If this is your first time reading, I recommend you start with a new B2B SaaS venture.
tl;dr This is my first update of biweekly posts for my B2B SaaS venture challenge. I discuss how I plan to start my own B2B SaaS business, how idea extraction is the hardest part, general criteria to pick a market, the problem with the “follow your passion” platitude everyone says and the highs and lows so far in the first 2 weeks of this challenge.
To be clear, I am not starting completely fresh — this exploration actually started December last year.
In the spirit of transparency, I am following Dane Maxwell of The Foundation and his approach to building a successful B2B SaaS business.
I. General plan of attack
II. Idea extraction is the hardest stage
III. Picking a market
IV. The problem with passion
V. Highs and lows these past 2 weeks
VI. Lessons learned
Whereas the craftsman mindset focuses on what you can offer the world, the passion mindset focuses on what the world can offer you. This mindset is how most people approach their working lives.

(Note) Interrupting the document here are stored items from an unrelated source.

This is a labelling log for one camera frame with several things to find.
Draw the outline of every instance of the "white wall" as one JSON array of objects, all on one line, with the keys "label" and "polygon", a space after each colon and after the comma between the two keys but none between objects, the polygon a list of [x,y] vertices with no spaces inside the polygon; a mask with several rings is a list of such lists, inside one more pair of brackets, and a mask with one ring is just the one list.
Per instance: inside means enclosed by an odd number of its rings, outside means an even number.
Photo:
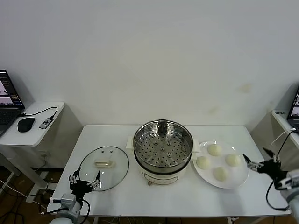
[{"label": "white wall", "polygon": [[245,124],[299,72],[296,0],[1,0],[0,68],[85,124]]}]

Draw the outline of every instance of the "steamed bun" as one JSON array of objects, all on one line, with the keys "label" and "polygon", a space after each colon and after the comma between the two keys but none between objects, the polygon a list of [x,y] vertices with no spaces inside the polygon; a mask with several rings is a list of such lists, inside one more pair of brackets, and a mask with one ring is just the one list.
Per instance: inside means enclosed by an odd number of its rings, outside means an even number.
[{"label": "steamed bun", "polygon": [[228,178],[228,172],[224,167],[217,167],[213,170],[213,175],[218,181],[226,181]]},{"label": "steamed bun", "polygon": [[207,151],[209,152],[209,154],[211,154],[212,156],[220,156],[221,152],[222,152],[222,148],[220,145],[217,144],[211,144],[208,146]]},{"label": "steamed bun", "polygon": [[225,157],[225,162],[231,167],[237,167],[241,164],[241,159],[237,154],[229,154]]},{"label": "steamed bun", "polygon": [[205,156],[200,156],[196,159],[196,164],[201,169],[209,169],[211,162],[210,162],[209,158],[207,158]]}]

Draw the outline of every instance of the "floor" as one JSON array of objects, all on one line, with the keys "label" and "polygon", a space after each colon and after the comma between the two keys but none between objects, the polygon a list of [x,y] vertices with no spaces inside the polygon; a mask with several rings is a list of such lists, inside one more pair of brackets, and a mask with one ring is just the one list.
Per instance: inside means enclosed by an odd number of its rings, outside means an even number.
[{"label": "floor", "polygon": [[[46,180],[49,182],[58,182],[60,176],[60,171],[50,171]],[[0,167],[0,179],[6,180],[10,175],[9,171]],[[12,184],[17,188],[18,191],[26,195],[29,194],[30,189],[33,186],[31,180],[26,176],[20,175],[15,177],[12,181]],[[15,193],[12,190],[7,190],[8,194],[3,194],[0,196],[0,224],[47,224],[50,223],[52,219],[55,218],[54,215],[41,215],[39,213],[38,205],[34,203],[26,203],[23,198],[16,197]],[[53,191],[47,191],[43,196],[44,206],[46,207],[47,200],[51,197]],[[36,197],[37,202],[41,202],[40,195]],[[22,222],[21,215],[17,215],[15,220],[15,215],[10,213],[4,216],[7,212],[12,211],[20,213],[24,216],[24,222]],[[239,224],[244,218],[240,218],[235,221],[235,224]],[[90,223],[93,223],[93,217],[88,218]],[[268,217],[259,224],[296,224],[296,221],[292,216],[284,217]],[[122,217],[120,219],[112,217],[100,217],[98,224],[227,224],[226,218],[136,218],[136,217]]]}]

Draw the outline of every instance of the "glass lid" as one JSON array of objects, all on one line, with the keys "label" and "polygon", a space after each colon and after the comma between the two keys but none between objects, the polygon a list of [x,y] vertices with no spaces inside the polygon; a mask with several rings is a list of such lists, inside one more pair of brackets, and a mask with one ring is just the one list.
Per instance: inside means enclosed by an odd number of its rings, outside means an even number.
[{"label": "glass lid", "polygon": [[118,147],[105,146],[93,150],[80,164],[79,179],[92,182],[100,171],[100,184],[94,191],[118,185],[129,169],[128,156]]}]

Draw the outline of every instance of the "white table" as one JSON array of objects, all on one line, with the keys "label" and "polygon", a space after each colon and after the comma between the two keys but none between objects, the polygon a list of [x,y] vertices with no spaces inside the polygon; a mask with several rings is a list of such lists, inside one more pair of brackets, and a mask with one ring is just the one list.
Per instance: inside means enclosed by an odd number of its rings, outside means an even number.
[{"label": "white table", "polygon": [[[57,107],[58,111],[54,116],[54,120],[49,124],[46,129],[38,128],[47,118],[51,117],[55,109],[50,109],[40,114],[34,115],[35,122],[32,128],[25,133],[18,132],[18,122],[24,117],[18,118],[10,128],[0,137],[0,146],[9,146],[0,148],[1,154],[3,154],[7,160],[9,160],[15,167],[17,167],[24,175],[26,175],[29,179],[31,179],[35,186],[30,192],[30,195],[36,194],[39,189],[45,189],[47,187],[47,183],[43,180],[47,172],[42,172],[39,176],[36,172],[34,172],[30,166],[23,160],[22,157],[18,155],[17,147],[34,147],[37,146],[47,131],[50,129],[52,124],[55,122],[56,118],[62,111],[64,107],[64,102],[51,102],[51,101],[30,101],[24,102],[26,114],[33,114],[49,107]],[[54,189],[56,184],[49,184],[48,189]]]},{"label": "white table", "polygon": [[[85,126],[55,189],[53,198],[71,193],[68,176],[78,169],[82,159],[101,146],[126,148],[128,136],[139,126]],[[186,126],[193,138],[200,142],[223,140],[238,148],[253,161],[263,158],[243,126]],[[205,182],[189,164],[182,179],[166,186],[147,185],[139,173],[137,162],[129,155],[127,176],[116,187],[85,195],[91,205],[90,216],[127,217],[253,217],[289,214],[271,209],[265,194],[271,179],[267,175],[249,171],[248,180],[237,189],[220,189]],[[280,193],[271,190],[269,201],[275,207],[286,206]],[[48,211],[59,208],[50,203]],[[84,205],[80,213],[87,213]]]}]

There are two reasons why I dislike the passion mindset (that is, two reasons beyond the fact that. . .it’s based on a false premise). First, when you focus only on what your work offers you, it makes you hyperaware of what you don’t like about it, leading to chronic unhappiness. This is especially true for entry-level positions, which, by definition, are not going to be filled with challenging projects and autonomy—these come later. When you enter the working world with the passion mindset, the annoying tasks you’re assigned or the frustrations of corporate bureaucracy can become too much to handle.
Second, and more serious, the deep questions driving the passion mindset—’Who am I?’ and ‘What do I truly love?’—are essentially impossible to confirm. ‘Is this who I really am?’ and ‘Do I love this?’ rarely reduce to clear yes-or-no responses. In other words, the passion mindset is almost guaranteed to keep you perpetually unhappy and confused. . .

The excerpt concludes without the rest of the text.